WHAT THE EXERCISE ASKS: Copy out lines with the word "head" from the material that follows.
+ + + + +
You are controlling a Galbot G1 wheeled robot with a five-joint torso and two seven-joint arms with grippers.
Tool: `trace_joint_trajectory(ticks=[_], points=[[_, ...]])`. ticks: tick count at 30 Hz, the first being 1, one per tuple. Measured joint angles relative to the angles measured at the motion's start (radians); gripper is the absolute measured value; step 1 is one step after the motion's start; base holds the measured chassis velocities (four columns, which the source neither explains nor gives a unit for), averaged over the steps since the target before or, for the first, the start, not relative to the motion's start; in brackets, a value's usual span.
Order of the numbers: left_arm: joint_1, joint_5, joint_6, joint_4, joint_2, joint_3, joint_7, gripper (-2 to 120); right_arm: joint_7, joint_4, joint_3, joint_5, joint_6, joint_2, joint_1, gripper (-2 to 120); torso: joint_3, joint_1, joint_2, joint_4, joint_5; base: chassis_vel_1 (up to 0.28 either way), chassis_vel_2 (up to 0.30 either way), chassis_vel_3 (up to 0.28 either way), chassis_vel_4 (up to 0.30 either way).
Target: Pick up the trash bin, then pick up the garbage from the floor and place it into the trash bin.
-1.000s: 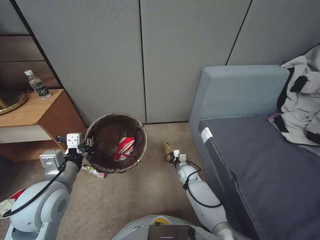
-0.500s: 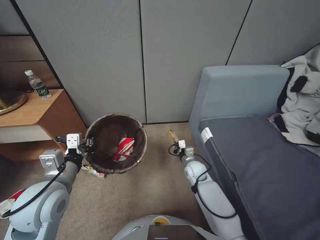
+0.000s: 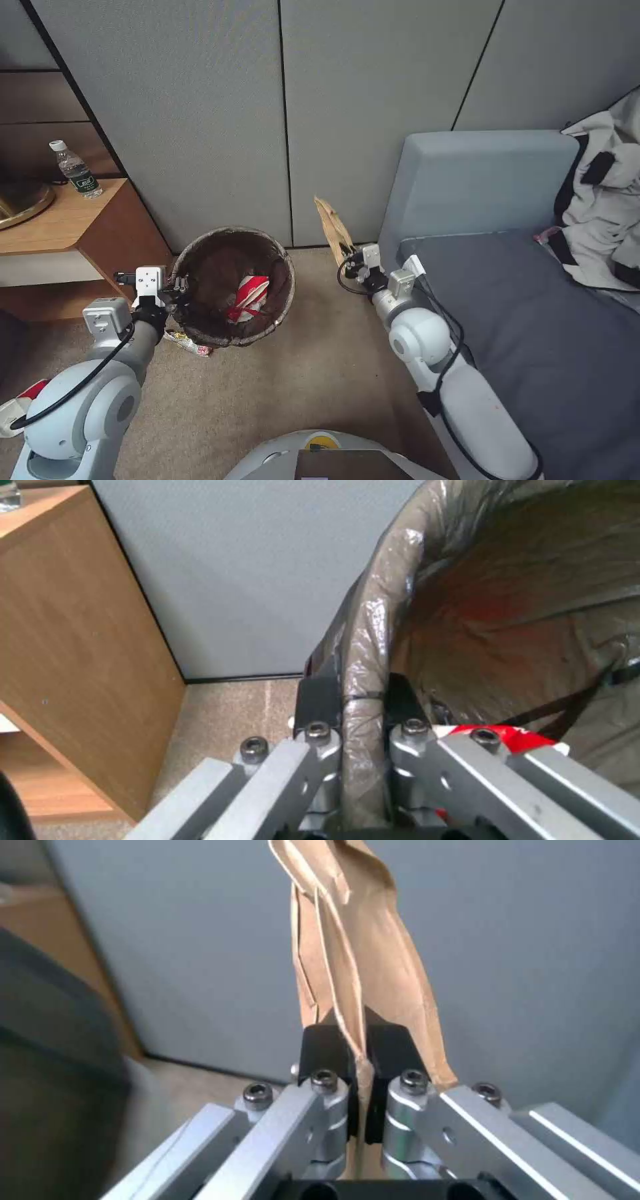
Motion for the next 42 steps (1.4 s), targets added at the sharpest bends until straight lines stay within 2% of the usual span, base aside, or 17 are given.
trace_joint_trajectory(ticks=[4,10,13,15,25,34,37,42], points=[[-0.003,0.001,0.0,0.004,0.001,0.002,0.0,2,-0.003,0.11,-0.049,0.098,-0.062,-0.05,0.059,0,0.0,0.0,0.0,0.0,-0.0001,0.0,0.0,0.0,0.0],[-0.006,0.002,0.0,0.007,0.004,0.006,0.0,2,-0.034,0.145,-0.106,0.148,-0.095,-0.062,0.13,0,0.0,0.0,0.0,0.0001,-0.0001,0.0,0.0,0.0,0.0],[-0.007,0.003,0.0,0.007,0.004,0.007,0.001,2,-0.053,0.145,-0.124,0.157,-0.106,-0.054,0.148,0,0.0,0.0,0.0,0.0,-0.0001,0.0,0.0,0.0,0.0],[-0.006,0.002,0.0,0.007,0.006,0.006,0.001,2,-0.073,0.136,-0.172,0.163,-0.119,-0.036,0.175,0,0.0,0.0,0.0,0.0,-0.0001,0.0,0.0,0.0,0.0],[-0.005,0.002,0.0,0.003,0.008,0.008,0.0,2,-0.073,0.085,-0.315,0.144,-0.123,0.003,0.191,0,0.0,0.0,0.0,0.0,-0.0002,0.0,0.0,0.0,0.0],[-0.006,-0.003,0.0,0.001,0.009,0.006,0.001,2,-0.09,0.022,-0.364,0.089,-0.112,0.028,0.19,-1,0.0,0.0,0.0,0.0,-0.0002,0.0,0.0,0.0,0.0],[-0.004,-0.005,0.0,-0.001,0.009,0.004,0.002,2,-0.091,0.018,-0.359,0.083,-0.119,0.028,0.189,13,0.0,0.0,0.0,0.0,-0.0001,0.0,0.0,0.0,0.0],[-0.003,-0.005,0.0,-0.004,0.009,0.004,0.003,2,-0.091,0.022,-0.353,0.084,-0.124,0.021,0.194,25,0.0,0.0,0.0,-0.0001,0.0,0.0,0.0,0.0,0.0]])
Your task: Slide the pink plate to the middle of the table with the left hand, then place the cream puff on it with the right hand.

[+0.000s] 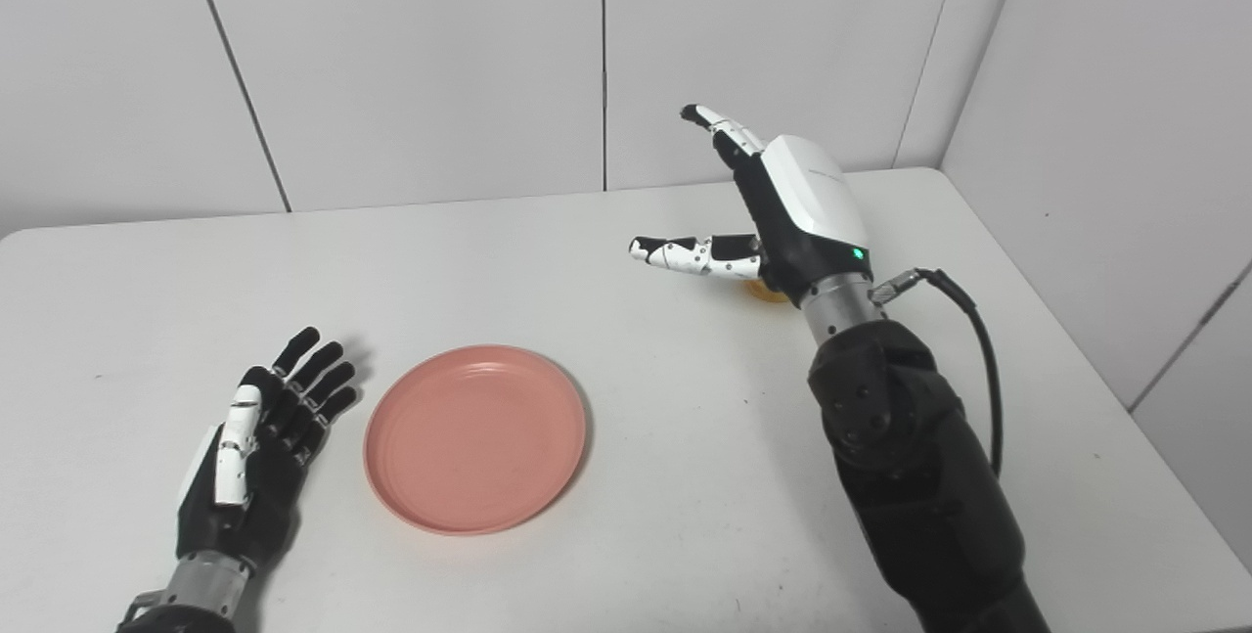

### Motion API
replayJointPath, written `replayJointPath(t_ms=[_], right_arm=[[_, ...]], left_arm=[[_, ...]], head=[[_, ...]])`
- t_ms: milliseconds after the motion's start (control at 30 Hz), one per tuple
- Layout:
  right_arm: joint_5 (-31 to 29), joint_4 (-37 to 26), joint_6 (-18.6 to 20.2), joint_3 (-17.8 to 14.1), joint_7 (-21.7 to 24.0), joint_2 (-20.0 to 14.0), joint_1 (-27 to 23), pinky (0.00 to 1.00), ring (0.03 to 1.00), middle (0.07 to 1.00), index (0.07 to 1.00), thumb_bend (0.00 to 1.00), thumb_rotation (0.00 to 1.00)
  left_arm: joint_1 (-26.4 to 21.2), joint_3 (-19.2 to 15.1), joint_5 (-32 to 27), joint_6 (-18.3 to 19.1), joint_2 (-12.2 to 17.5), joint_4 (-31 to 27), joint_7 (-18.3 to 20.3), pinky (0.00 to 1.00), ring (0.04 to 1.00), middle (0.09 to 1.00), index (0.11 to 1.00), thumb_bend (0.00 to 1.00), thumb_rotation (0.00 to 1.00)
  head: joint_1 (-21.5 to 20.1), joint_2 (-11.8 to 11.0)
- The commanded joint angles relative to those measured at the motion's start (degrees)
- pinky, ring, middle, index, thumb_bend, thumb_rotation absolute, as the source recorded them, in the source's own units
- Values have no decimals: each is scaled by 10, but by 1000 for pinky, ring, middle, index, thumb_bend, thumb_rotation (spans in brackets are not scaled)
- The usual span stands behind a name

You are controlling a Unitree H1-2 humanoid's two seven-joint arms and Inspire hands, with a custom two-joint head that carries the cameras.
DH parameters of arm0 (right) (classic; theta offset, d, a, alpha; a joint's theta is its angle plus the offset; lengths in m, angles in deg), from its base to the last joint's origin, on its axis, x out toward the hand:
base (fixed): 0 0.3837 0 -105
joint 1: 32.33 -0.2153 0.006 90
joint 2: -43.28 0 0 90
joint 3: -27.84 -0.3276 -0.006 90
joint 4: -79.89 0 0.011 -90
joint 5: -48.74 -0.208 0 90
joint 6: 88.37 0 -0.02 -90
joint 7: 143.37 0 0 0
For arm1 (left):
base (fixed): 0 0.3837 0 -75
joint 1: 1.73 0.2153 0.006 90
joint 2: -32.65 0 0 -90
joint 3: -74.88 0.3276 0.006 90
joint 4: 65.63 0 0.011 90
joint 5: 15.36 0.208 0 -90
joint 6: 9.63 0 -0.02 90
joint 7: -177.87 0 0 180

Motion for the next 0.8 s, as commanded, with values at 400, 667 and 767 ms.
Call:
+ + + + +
RESULT OF THIS EXERCISE:
replayJointPath, written `replayJointPath(t_ms=[_], right_arm=[[_, ...]], left_arm=[[_, ...]], head=[[_, ...]])`
  head: joint_1 (-21.5 to 20.1), joint_2 (-11.8 to 11.0)
You are controlling a Unitree H1-2 humanoid's two seven-joint arms and Inspire hands, with a custom two-joint head that carries the cameras.

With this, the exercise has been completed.